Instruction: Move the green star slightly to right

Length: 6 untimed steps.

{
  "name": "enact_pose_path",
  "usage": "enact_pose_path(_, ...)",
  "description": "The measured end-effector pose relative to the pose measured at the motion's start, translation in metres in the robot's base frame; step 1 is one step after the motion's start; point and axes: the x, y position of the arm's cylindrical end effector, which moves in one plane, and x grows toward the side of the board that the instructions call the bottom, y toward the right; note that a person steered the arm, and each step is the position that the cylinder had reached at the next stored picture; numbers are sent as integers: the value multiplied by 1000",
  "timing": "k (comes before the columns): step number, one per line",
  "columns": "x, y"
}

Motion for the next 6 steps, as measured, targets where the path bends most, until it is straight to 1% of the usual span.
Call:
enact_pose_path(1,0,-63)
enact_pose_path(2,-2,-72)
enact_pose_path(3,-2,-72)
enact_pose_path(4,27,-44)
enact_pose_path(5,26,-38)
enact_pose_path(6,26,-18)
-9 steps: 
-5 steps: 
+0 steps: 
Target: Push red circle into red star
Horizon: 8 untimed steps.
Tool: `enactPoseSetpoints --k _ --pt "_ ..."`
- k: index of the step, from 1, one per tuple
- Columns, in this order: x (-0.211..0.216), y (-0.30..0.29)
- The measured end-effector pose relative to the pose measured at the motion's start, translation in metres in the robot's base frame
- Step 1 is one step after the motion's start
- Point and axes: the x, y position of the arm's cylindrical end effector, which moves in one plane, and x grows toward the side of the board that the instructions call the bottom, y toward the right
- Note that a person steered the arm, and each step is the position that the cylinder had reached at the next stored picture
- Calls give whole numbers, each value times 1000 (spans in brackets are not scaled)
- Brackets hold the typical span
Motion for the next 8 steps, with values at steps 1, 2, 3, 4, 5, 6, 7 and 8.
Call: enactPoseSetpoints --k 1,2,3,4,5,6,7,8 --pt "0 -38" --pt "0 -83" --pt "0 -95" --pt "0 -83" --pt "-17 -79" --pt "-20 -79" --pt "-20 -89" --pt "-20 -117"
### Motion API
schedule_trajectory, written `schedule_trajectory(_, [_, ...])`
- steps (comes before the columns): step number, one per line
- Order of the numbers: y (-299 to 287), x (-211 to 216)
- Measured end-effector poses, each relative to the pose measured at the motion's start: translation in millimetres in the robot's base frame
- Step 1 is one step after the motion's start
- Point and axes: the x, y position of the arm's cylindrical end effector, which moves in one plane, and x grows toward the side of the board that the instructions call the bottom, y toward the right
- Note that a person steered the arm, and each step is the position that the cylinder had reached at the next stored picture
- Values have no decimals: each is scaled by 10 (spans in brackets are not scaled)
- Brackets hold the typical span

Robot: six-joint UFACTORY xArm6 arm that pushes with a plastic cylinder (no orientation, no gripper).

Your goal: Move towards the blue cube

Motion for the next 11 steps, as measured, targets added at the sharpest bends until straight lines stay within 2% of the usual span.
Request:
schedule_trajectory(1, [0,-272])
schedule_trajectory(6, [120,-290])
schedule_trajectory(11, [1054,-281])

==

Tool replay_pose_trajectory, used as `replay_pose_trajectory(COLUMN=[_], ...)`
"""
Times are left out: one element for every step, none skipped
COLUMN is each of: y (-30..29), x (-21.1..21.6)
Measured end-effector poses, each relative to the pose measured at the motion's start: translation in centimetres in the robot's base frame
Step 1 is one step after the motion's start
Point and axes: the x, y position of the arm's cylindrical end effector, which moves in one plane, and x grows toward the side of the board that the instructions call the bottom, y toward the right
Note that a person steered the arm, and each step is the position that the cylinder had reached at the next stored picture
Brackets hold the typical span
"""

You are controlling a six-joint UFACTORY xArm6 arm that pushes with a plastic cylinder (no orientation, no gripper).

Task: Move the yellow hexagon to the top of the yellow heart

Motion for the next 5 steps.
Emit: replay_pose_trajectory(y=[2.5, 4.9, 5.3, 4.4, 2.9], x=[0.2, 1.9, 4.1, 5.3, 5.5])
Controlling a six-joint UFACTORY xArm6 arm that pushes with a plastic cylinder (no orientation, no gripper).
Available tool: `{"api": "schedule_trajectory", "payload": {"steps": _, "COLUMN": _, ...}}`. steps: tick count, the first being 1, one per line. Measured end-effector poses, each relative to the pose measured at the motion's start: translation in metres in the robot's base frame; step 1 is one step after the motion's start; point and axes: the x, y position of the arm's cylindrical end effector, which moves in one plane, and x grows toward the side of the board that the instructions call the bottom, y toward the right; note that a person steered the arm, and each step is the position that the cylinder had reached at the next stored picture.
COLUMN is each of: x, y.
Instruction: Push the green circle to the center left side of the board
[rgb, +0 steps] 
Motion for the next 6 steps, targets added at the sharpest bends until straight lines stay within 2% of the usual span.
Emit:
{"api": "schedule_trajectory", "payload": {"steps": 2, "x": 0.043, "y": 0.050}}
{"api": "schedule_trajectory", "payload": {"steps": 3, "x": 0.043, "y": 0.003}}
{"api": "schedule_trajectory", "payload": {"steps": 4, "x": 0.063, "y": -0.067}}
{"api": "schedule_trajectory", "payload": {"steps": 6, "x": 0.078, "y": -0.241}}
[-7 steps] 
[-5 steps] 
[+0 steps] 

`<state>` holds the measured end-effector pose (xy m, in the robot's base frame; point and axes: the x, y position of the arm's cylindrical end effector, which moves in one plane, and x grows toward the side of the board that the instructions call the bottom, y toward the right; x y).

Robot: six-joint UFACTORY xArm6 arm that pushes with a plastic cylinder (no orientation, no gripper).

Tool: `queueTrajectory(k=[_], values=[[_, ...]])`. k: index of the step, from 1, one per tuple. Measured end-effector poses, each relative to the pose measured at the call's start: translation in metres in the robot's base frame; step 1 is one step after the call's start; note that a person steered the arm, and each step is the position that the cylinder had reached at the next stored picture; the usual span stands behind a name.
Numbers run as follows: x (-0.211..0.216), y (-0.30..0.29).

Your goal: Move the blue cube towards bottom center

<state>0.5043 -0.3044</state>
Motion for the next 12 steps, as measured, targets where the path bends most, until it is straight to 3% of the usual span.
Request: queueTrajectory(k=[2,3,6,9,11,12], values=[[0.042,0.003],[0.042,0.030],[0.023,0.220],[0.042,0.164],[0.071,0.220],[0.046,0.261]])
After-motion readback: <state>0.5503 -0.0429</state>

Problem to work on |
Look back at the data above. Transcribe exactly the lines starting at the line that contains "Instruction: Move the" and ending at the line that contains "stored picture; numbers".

Reply to the task |
Instruction: Move the green star slightly to right

Length: 6 untimed steps.

{
  "name": "enact_pose_path",
  "usage": "enact_pose_path(_, ...)",
  "description": "The measured end-effector pose relative to the pose measured at the motion's start, translation in metres in the robot's base frame; step 1 is one step after the motion's start; point and axes: the x, y position of the arm's cylindrical end effector, which moves in one plane, and x grows toward the side of the board that the instructions call the bottom, y toward the right; note that a person steered the arm, and each step is the position that the cylinder had reached at the next stored picture; numbers are sent as integers: the value multiplied by 1000",

Work on this exercise is done.